Urology Clinic

Urology Clinic

If something goes wrong with your urinary tract — your body’s system for getting rid of your pee — you may need to see a special doctor called a urologist. They’re experts who can treat problems that range from kidney stones to cancer.

What Is a Urologist?

Your urologist knows all about the urinary system, which includes your kidneys, bladder, ureters (thin muscles that carry pee into your bladder) and urethra (tube that drains pee out of your bladder).

Urologists also treat a man’s reproductive system, which includes the penis, testes, scrotum, and prostate.

Why Would You See a Urologist?

A urologist might treat bladder problems, urinary tract infections (UTIs), bladder and kidney cancer, kidney blockage, and kidney stones.
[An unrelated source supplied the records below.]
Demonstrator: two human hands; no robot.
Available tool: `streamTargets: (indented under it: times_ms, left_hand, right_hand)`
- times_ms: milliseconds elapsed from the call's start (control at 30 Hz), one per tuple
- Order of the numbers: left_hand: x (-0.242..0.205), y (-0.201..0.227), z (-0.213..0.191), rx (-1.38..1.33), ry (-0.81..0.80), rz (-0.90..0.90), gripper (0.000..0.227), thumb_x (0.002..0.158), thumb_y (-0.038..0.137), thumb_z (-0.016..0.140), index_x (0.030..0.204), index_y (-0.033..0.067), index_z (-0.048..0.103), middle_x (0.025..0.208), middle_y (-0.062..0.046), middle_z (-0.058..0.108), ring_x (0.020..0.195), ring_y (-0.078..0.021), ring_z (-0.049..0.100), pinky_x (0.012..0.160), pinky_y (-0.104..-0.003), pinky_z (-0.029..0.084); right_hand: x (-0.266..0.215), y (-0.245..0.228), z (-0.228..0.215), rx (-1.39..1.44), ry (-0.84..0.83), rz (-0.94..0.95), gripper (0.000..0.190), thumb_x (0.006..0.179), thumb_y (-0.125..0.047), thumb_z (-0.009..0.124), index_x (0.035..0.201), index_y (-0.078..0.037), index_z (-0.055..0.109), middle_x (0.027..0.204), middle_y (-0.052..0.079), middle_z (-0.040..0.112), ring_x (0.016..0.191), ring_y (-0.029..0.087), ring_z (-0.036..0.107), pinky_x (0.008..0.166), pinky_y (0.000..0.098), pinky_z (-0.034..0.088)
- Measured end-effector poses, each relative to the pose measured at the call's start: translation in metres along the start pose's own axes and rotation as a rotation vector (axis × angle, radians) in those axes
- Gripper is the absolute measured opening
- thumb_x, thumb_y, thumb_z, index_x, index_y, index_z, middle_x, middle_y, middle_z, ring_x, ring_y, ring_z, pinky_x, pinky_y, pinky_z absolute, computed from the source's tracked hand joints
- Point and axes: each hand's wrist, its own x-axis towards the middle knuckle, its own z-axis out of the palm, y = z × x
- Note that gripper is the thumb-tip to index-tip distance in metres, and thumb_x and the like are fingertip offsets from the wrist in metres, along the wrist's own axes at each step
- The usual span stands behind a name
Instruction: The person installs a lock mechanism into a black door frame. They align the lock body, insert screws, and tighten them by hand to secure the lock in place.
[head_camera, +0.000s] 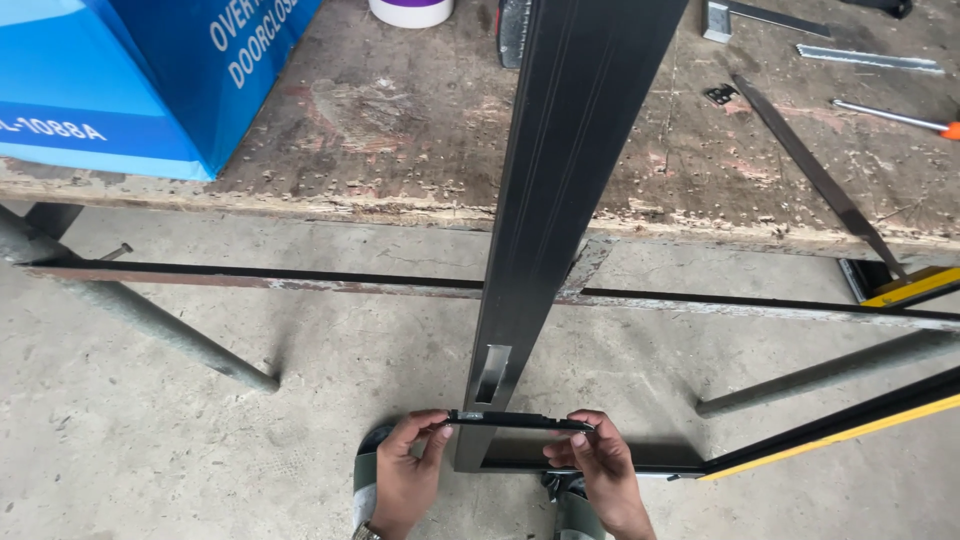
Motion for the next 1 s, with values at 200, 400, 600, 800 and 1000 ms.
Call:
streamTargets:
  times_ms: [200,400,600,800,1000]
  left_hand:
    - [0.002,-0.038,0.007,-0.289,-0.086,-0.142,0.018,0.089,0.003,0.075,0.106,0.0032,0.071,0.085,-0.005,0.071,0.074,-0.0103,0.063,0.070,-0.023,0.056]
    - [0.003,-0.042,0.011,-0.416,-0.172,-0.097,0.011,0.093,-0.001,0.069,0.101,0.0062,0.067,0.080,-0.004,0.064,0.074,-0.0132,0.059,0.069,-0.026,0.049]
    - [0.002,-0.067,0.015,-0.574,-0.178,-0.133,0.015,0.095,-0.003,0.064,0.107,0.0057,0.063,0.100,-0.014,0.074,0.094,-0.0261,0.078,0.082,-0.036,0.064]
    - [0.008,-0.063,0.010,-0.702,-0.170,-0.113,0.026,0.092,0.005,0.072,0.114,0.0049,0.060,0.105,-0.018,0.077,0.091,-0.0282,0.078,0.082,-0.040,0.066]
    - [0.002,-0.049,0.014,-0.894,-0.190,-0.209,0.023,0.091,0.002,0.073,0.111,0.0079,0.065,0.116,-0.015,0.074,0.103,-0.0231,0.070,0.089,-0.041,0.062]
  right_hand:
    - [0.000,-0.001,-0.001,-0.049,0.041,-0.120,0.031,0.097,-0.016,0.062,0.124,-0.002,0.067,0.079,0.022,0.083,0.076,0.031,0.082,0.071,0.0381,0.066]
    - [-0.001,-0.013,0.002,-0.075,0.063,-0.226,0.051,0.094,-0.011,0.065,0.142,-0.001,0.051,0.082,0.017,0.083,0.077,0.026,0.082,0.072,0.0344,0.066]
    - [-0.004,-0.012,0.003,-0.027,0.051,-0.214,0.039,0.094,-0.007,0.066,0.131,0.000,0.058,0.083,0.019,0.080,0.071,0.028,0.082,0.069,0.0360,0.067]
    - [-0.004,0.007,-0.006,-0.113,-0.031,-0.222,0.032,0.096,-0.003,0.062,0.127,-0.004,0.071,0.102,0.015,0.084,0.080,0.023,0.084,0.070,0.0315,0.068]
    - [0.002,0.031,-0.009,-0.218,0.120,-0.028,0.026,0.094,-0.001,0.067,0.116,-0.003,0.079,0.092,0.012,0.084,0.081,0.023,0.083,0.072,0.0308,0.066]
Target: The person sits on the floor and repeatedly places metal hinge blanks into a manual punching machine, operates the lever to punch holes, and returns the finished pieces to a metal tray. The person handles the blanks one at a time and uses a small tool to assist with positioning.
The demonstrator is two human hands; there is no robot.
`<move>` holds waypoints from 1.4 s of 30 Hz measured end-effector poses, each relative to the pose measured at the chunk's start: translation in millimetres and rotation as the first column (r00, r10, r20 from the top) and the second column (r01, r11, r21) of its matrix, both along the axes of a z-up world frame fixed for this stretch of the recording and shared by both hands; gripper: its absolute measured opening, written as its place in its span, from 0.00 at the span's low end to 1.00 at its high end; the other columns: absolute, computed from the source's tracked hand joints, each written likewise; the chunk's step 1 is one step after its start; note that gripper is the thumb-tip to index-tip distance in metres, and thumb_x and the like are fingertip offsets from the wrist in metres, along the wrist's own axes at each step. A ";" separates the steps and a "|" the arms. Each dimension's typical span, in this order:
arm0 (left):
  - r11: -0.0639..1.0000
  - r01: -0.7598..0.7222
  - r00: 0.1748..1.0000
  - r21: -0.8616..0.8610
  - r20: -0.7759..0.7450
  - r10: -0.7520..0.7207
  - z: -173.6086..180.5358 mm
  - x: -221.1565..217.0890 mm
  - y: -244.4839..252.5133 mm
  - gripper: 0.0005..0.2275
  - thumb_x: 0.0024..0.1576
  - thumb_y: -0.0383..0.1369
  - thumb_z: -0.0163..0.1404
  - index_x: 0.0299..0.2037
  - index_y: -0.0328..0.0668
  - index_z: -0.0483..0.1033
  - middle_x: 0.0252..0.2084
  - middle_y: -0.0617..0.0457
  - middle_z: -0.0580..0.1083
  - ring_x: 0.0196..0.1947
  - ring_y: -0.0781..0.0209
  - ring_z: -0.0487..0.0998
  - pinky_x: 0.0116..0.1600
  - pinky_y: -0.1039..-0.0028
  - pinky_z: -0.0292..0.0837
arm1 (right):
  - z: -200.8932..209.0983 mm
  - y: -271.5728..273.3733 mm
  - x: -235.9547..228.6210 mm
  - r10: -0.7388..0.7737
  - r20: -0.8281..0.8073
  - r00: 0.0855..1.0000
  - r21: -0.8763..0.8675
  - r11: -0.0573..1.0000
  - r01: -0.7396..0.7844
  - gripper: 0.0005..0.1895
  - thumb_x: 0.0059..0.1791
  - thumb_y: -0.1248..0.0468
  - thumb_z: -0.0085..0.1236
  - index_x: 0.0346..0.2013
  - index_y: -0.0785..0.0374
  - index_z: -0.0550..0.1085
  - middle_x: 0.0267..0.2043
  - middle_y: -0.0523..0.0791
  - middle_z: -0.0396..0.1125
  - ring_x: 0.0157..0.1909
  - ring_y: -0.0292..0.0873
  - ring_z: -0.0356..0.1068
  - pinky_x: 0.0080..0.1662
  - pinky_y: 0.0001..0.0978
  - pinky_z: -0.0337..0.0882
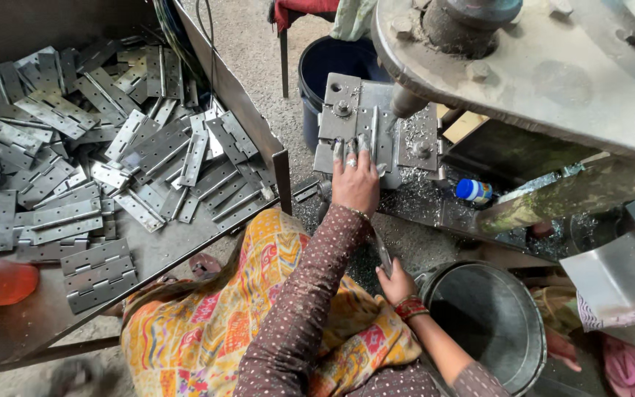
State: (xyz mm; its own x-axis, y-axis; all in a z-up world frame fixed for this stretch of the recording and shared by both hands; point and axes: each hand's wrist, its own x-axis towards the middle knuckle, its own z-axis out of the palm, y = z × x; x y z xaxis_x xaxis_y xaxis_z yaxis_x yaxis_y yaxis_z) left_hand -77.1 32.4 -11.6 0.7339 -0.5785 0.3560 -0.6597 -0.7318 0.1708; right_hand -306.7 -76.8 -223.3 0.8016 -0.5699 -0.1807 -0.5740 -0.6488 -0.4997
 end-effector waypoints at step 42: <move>0.878 0.054 0.998 -0.476 0.050 -0.034 -10.0 -12.6 124.2 0.16 0.59 0.32 0.50 0.58 0.43 0.73 0.60 0.49 0.71 0.59 0.49 0.72 0.69 0.56 0.60 | 74.0 -20.8 -8.8 0.158 -0.077 0.984 0.143 0.979 -0.146 0.21 0.46 0.46 0.58 0.38 0.61 0.80 0.27 0.52 0.74 0.29 0.51 0.74 0.36 0.46 0.71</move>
State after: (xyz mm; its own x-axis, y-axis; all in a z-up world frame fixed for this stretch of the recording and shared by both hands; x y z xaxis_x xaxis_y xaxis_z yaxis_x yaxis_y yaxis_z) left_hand -89.7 156.6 -21.5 0.6917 -0.3625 0.6247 -0.7026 -0.5380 0.4658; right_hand -315.5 -97.5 -149.3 0.8545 -0.4079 -0.3216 -0.5194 -0.6613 -0.5413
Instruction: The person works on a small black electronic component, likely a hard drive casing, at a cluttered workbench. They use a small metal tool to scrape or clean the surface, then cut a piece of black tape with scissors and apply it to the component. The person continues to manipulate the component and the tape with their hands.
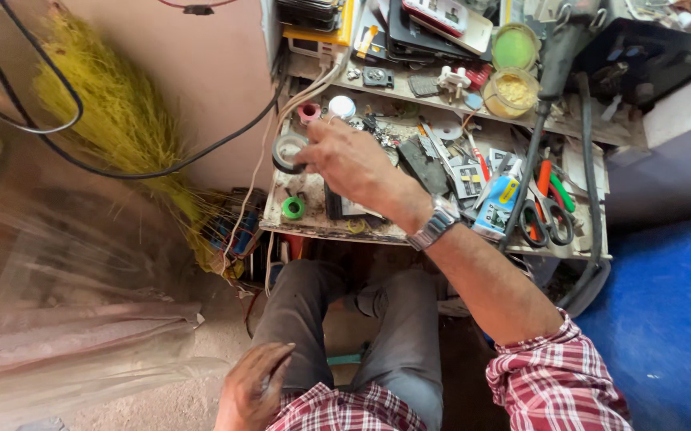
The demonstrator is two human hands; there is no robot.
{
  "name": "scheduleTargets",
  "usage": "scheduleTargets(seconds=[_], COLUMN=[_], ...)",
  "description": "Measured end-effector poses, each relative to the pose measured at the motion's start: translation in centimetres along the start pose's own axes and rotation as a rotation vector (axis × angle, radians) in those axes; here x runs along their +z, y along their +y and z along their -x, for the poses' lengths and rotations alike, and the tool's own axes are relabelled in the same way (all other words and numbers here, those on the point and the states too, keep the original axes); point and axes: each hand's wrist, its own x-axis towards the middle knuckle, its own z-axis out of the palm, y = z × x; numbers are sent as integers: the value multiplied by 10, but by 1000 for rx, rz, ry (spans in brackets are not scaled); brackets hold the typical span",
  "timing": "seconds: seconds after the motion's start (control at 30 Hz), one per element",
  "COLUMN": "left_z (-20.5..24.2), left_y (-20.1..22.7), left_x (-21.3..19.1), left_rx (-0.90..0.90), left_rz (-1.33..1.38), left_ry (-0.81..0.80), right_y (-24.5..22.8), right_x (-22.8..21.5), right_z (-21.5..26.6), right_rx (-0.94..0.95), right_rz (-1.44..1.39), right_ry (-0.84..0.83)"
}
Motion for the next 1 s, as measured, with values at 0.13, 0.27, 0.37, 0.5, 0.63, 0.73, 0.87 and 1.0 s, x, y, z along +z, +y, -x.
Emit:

Men might also see them for:

  • Erectile dysfunction (ED)
  • Enlarged prostate gland
  • Prostate cancer
  • Testicular cancer
  • Women might also see a urologist for:

  • Problems holding your pee after pregnancy
  • Pelvic organ prolapse (when an organ like the uterus or bladder starts to drop or press into or out of the vagina)
  • Children might need to see a urologist if they have an abnormal urinary tract problem like bedwetting.
When Should You See a Urologist?

In some cases, your regular doctor may be able to treat mild urinary tract problems. But if your symptoms are severe or don’t go away, you’ll need to see a urologist.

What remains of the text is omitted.